Apple goes to great lengths to use the option, control and command keys for all kinds of app-specific operations, to wit: To see the raw text of a message in Mail try “option-command-u”. :+1:
As originally recommended by Tom Gewecke tom3.

4 Likes

@xairbusdriver beat me to it
⌄ ⌘ u

or just View All Headers
⇧ (Shift) ⌘ H

3 Likes

Thanks. I don’t use Apple Mail on my Mac, so I can’t test it, and was wondering why this command wasn’t one of the first replies to the original question.

Fair point. I was assuming the original poster was interested in manipulating the message source in an actual text editor, rather than simply viewing it in Mail.app.

Of course, we all know what happens when we assume things. :rofl:

2 Likes

If you like using menus rather than the keyboard:

From the Mail menu bar, do View>Message>Raw Source.

1 Like

I have found that “View All Headers” often does not, in fact, display all of the headers.
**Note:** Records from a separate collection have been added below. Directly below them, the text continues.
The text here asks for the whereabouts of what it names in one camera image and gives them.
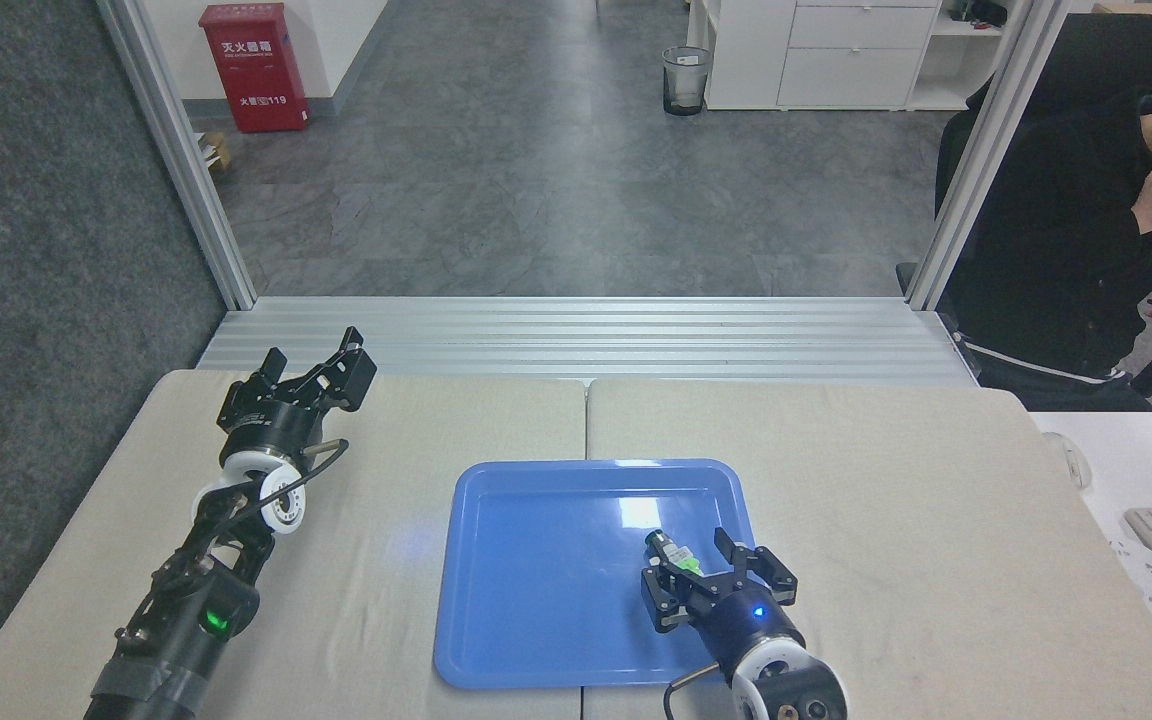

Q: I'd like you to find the blue plastic tray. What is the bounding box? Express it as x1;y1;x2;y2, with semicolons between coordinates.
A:
433;458;780;691

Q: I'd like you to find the silver aluminium post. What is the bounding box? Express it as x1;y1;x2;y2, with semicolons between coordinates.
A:
904;0;1073;311
96;0;258;310

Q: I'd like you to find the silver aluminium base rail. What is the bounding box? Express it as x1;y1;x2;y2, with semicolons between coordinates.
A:
196;295;979;388

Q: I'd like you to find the small cardboard box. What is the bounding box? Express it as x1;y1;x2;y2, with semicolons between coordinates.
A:
193;130;233;174

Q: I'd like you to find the white power strip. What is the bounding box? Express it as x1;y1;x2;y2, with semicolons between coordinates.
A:
1107;537;1152;627

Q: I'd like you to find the grey waste bin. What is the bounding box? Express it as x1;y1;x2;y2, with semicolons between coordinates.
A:
662;46;713;117

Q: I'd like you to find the black office chair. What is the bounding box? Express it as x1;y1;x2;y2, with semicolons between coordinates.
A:
896;12;1152;399

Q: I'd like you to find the red fire extinguisher box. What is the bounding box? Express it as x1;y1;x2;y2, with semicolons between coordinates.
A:
198;2;311;134

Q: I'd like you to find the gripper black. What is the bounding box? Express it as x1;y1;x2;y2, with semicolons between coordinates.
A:
640;526;806;677
218;326;379;469

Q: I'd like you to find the white computer mouse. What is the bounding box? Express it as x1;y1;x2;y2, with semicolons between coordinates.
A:
1053;431;1094;490

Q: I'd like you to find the white drawer cabinet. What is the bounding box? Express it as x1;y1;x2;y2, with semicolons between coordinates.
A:
686;0;1009;112

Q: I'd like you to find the person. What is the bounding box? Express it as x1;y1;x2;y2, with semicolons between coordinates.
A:
939;85;1152;413

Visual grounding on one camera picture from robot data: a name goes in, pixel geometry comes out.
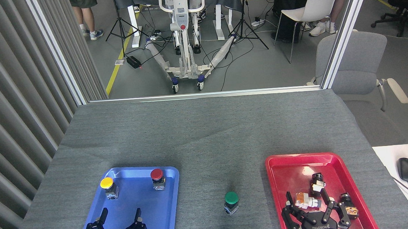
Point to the green push button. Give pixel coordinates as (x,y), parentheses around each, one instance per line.
(231,198)

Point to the yellow push button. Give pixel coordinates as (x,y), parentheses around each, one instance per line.
(107,183)

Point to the red push button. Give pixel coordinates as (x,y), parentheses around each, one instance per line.
(157,175)

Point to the blue plastic tray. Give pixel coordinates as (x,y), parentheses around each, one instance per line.
(149,204)

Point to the red plastic tray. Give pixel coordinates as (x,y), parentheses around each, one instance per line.
(283,177)

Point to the white desk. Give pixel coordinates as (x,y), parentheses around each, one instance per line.
(393,155)

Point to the grey office chair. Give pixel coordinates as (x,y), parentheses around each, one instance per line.
(355,68)

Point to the grey ribbed panel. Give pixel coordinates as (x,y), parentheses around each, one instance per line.
(6,106)

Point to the black power box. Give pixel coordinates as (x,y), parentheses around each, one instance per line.
(133,62)

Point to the white power strip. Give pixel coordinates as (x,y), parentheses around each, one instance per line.
(258,22)

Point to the white table leg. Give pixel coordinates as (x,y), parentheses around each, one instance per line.
(134,29)
(220,23)

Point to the black tripod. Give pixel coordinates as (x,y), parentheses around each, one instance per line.
(121,25)
(243,22)

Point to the person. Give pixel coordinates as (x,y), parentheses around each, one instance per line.
(336,8)
(83,0)

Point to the white plastic chair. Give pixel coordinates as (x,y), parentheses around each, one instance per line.
(316,6)

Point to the black draped cloth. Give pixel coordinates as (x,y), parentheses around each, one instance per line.
(289,4)

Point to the white wheeled stand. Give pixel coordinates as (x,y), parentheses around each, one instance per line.
(182,26)

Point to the orange and white switch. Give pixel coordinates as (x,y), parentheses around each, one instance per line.
(305,200)

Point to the black knob switch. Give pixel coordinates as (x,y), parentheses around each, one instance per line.
(317,183)

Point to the black and orange switch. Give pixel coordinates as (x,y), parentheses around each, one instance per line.
(349,206)

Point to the silver frame rail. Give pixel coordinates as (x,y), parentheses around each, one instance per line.
(202,95)

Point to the silver frame post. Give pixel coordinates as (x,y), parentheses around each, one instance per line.
(345,29)
(56,49)
It tends to hide extra sender- and recipient-related headers beyond the basic “To:”, “From:” and “Cc:” fields, and sometimes it hides some of the “Received:” headers that can be vital to determining a message’s true origin. “View Raw Source” will consistently display all of the headers, so I normally just go straight to that.

Of course, I bother to do that only if an email purports to be from someone I actually expect to get email from and looks legit on the face of it but contains suspicious content. I’ve recently had a spate of emails purporting to be from PayPal regarding money requests and invoices for transactions I never participated in. (For the record, I never do purchases directly via PayPal. It’s always using PayPal through the actual store’s checkout process. These transactions never result in money requests or PayPal invoices, just an email confirmation (in plain text!) of who and how much.) After verifying the first couple as definitely being not from PayPal and reporting them, I just send them straight to junk now.

3 Likes

Apologies! I sometimes forget that not everyone recognizes my attempts at humor via sarcasm.

2 Likes

Sarcasm is hard to convey in written text. But in this case, it’s not so much about me missing the humor as me preemptively helping the others that I know for certain won’t recognize it as humor. These days, so many people know little about the underpinnings of this stuff we use daily, and I’d rather ruin a joke than see people start to get paranoid about screenshots of suspicious emails.